* WORK TASK
How do the records below read from their first line through the line containing "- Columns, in"? Write those lines out exactly.

* AVAILABLE RECORDS
#####
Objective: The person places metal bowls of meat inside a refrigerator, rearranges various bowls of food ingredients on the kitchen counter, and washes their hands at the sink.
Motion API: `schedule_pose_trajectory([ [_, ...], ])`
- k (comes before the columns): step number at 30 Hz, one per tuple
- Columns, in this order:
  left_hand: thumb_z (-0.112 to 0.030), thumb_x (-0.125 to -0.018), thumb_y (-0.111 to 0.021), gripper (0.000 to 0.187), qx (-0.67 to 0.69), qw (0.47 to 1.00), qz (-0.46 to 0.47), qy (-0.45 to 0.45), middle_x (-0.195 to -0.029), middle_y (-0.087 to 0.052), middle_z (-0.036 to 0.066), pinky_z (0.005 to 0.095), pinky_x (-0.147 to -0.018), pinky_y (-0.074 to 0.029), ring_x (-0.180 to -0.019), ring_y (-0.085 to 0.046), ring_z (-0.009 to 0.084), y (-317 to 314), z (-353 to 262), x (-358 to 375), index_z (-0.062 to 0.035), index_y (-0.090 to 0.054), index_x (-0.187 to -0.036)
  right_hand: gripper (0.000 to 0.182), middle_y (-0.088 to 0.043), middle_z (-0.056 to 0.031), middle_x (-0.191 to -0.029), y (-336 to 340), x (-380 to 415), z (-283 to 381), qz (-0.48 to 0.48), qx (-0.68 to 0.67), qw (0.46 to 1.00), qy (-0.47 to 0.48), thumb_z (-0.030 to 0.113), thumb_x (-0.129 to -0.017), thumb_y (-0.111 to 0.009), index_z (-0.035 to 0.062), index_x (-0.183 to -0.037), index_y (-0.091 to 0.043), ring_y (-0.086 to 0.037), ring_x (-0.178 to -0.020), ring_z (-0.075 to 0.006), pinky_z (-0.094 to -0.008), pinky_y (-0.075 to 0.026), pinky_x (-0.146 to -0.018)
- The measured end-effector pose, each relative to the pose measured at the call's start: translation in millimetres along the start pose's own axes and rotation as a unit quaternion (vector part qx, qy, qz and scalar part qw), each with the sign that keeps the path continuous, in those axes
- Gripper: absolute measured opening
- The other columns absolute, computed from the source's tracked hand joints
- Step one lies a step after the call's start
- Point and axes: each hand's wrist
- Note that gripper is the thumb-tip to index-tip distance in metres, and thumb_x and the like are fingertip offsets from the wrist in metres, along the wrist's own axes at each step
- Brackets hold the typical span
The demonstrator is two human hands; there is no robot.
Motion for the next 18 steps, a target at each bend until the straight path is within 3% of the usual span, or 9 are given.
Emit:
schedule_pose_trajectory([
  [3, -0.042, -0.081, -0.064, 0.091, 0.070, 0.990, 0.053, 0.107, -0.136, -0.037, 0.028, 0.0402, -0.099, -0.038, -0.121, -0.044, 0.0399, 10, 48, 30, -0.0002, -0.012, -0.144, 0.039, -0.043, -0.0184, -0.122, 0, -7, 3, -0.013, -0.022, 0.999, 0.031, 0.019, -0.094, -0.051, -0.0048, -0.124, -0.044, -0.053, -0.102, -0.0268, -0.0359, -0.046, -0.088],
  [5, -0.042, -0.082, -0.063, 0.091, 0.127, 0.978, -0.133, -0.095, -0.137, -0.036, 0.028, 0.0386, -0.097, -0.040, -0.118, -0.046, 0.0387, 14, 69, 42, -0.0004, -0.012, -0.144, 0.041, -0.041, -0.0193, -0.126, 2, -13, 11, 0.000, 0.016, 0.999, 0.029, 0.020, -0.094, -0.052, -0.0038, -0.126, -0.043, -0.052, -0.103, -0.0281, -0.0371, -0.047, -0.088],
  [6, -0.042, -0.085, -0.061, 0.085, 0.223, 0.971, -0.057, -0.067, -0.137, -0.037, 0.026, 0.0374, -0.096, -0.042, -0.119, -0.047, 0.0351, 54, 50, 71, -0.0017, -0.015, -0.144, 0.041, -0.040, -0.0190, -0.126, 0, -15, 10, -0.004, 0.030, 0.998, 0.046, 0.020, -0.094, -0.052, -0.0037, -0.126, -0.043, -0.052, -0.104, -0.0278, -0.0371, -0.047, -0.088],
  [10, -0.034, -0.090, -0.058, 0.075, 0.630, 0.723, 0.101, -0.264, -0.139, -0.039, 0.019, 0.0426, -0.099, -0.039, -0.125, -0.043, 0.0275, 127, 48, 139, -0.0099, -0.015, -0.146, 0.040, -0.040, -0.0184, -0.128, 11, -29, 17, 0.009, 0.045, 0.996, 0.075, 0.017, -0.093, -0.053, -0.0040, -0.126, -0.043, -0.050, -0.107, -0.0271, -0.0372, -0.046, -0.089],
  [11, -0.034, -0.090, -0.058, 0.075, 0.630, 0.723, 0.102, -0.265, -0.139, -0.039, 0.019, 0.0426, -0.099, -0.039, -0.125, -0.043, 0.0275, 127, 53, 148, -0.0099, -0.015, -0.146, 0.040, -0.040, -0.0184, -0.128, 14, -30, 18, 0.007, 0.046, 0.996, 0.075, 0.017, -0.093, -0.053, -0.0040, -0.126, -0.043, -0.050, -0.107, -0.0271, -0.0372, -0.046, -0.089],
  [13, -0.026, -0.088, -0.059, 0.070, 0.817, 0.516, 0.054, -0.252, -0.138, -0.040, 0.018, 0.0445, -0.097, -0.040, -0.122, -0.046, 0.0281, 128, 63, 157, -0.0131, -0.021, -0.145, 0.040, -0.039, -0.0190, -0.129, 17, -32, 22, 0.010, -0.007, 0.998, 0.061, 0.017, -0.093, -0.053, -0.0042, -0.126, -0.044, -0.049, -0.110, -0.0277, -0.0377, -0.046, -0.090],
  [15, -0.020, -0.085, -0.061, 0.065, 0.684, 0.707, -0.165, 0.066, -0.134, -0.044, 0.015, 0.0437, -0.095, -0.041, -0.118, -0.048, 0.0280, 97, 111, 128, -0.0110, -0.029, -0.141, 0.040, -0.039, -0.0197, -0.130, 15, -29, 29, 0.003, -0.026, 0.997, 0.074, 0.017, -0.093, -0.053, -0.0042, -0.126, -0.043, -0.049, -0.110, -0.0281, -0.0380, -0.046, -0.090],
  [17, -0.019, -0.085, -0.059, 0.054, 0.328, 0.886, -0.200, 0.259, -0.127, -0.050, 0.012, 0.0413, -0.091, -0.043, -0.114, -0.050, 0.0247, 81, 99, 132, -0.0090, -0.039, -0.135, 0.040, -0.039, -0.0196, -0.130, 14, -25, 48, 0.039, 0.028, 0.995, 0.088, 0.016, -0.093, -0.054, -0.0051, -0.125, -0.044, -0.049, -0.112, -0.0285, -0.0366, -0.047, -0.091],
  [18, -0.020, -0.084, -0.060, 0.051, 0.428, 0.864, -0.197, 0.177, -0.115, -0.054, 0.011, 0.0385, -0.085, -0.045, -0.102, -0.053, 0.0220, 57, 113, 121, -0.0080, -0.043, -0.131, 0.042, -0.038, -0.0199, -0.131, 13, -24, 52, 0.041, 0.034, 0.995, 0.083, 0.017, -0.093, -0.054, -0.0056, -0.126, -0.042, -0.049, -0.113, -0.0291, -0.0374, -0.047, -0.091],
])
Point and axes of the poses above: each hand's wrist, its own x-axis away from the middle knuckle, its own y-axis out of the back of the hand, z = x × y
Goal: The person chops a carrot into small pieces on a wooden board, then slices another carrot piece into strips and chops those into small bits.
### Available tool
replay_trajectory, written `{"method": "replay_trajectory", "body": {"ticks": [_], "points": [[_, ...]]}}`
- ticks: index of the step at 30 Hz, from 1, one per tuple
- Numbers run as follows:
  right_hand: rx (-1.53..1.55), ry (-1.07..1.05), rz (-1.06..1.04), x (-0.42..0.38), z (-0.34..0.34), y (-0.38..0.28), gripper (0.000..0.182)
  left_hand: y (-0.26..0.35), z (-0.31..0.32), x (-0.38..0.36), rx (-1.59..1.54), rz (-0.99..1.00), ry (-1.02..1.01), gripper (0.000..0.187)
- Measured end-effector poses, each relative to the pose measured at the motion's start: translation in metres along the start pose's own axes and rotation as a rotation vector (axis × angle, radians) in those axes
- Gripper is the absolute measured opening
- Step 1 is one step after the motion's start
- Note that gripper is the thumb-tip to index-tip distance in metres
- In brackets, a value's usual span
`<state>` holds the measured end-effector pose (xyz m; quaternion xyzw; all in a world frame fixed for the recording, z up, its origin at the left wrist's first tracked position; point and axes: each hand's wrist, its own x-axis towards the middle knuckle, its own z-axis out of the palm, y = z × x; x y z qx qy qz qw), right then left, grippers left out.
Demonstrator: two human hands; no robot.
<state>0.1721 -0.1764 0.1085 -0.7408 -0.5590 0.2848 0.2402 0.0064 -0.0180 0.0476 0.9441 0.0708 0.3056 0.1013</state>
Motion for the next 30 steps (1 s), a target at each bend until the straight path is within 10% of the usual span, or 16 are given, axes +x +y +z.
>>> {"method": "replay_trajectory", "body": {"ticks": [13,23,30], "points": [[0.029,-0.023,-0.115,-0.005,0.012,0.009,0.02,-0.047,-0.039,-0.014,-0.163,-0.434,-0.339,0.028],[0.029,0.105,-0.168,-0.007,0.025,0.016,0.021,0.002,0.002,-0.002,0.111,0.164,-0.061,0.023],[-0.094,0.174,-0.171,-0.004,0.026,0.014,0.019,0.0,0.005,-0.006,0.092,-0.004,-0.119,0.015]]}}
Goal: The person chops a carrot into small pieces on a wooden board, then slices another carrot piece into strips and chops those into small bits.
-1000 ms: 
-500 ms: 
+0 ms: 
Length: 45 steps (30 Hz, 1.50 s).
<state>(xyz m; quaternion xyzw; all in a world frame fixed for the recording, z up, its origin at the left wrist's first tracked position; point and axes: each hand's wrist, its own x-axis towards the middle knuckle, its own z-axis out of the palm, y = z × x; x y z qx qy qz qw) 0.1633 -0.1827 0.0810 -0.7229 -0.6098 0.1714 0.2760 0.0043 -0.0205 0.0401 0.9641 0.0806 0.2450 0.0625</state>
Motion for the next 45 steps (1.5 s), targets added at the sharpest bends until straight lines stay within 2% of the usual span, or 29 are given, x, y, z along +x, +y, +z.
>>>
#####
* RESPONSE TO THIS EXERCISE
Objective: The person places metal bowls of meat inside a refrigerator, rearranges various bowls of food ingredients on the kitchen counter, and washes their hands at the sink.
Motion API: `schedule_pose_trajectory([ [_, ...], ])`
- k (comes before the columns): step number at 30 Hz, one per tuple
- Columns, in this order:

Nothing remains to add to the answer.